Now that it's been a few weeks, I've realized a big reason that I was afraid to leave grad school: resume fears! Two resume fears, actually. 1) Could I actually move on to something that isn't pure science given the fact that I've been gearing my whole life (on paper, anyway) toward grad school admissions? I have no real-world experience. I've done two REUs (Research Experience for Undergraduates, like a summer internship, but at a university lab), and I went straight into grad school from undergrad. I've been training myself to be a scientist and nothing else. 2) A sabbatical would probably be necessary; how could I explain a jobless gap in my resume? Would I look like a quitter to potential employers when I explained that I didn't do engineering for a few months while trying to find a job I really enjoyed?

You see what I was doing there? I was trying to figure everything out and have plans for everything. Don't get me wrong; it's great to have contingency plans. But these were questions I couldn't do much about. As Vast might say, I was doing two things: planning and dying.

Here's the thought process that ultimately helped me decide: I wasn't happy at grad school and, if I wanted to be happy later in life, I had to find a better career now. And, though finding the better career might involve a few months of doing something temporary and unfulfilling, it certainly wouldn't kill me. And as for concerns about how employers would view my leaving grad school, so far I've told them the truth and they've all respected my reasoning.

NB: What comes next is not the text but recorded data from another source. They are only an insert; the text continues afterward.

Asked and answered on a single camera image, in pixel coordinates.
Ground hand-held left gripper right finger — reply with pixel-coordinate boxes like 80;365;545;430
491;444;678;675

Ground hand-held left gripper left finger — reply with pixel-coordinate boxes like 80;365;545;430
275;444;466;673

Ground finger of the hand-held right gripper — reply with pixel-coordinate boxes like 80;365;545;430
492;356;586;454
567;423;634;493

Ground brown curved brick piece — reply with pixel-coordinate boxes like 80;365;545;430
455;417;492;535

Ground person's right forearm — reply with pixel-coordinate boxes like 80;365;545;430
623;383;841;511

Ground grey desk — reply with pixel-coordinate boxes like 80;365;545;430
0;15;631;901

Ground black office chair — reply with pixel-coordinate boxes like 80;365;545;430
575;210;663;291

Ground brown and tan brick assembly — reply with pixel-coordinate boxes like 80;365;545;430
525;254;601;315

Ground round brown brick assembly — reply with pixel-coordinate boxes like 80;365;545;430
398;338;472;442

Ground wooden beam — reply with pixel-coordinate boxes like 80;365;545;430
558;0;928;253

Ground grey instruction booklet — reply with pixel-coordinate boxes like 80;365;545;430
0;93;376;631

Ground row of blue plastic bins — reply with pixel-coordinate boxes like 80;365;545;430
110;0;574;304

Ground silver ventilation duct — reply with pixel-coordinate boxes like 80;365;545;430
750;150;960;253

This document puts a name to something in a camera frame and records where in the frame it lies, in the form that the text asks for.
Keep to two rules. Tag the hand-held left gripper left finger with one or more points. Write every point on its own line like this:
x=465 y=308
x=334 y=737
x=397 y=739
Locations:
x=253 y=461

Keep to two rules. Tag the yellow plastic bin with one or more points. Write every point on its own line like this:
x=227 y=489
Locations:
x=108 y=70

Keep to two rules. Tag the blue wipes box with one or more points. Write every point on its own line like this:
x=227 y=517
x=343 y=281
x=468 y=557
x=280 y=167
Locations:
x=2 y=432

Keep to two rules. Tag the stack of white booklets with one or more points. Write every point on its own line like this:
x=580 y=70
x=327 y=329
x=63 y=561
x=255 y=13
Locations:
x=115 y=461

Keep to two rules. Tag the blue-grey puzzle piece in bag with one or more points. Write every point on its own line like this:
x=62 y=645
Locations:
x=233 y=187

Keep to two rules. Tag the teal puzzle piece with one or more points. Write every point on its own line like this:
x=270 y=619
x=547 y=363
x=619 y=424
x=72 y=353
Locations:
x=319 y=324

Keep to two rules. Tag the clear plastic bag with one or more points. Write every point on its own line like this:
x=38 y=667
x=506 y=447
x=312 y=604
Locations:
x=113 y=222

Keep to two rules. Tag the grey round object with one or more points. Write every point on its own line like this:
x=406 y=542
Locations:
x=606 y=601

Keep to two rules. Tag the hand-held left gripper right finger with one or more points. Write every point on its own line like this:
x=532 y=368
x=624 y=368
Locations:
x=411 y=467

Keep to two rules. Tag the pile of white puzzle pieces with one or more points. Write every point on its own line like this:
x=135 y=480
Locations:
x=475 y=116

For the record, this is a lesson that I'm pretty sure every T.V. show ever has tried to teach its viewers. When you finally realize something that people have been telling you for so long, it makes you wonder how knowledge ever gets transfered between people. Some things you just have to learn for yourself, I guess.

2 comments:

Jewelerman said...

Whether one is inspired by a rapper or a priest or a parent, seems you have incurred what can best be called, in my opinion, an epiphany. Many never get to this point in life and probably don't care to...introspection is not always easy but maybe it seems easier for you thanks to your analytical scientific abilities and honesty with yourself....searching searching questioning. I have two nephews that are brothers...both are in their twenties, both are in PhD. progams...neither has held a 'real' job other than summer employment and teaching to earn their keep so to speak as you did in the masters' program. I'm not sure what they plan to do, their philosophy may be to get all the darn schooling out of the way and be free to do what they want from that point...too simplistic? What would Vast say?

Danny said...

Oh hey, Bradd. Sorry, I'm never aware when there are comments on my posts. I'm good at introspection because I've been practicing my whole life :) Getting all the schooling out of the way first in the "traditional" track for folks trying to get their Ph.D.s. It's definitely smart to do it that way, since you probably want to have as much post-Ph.D. time in your life as possible. This philosophy is a hindrance if you decide that academia is not for you - but it's not a roadblock. You just have to get a little creative in explaining how the stuff you did to prepare for grad school applies to prospective employers. Hope that makes sense; I'm up later than I should be.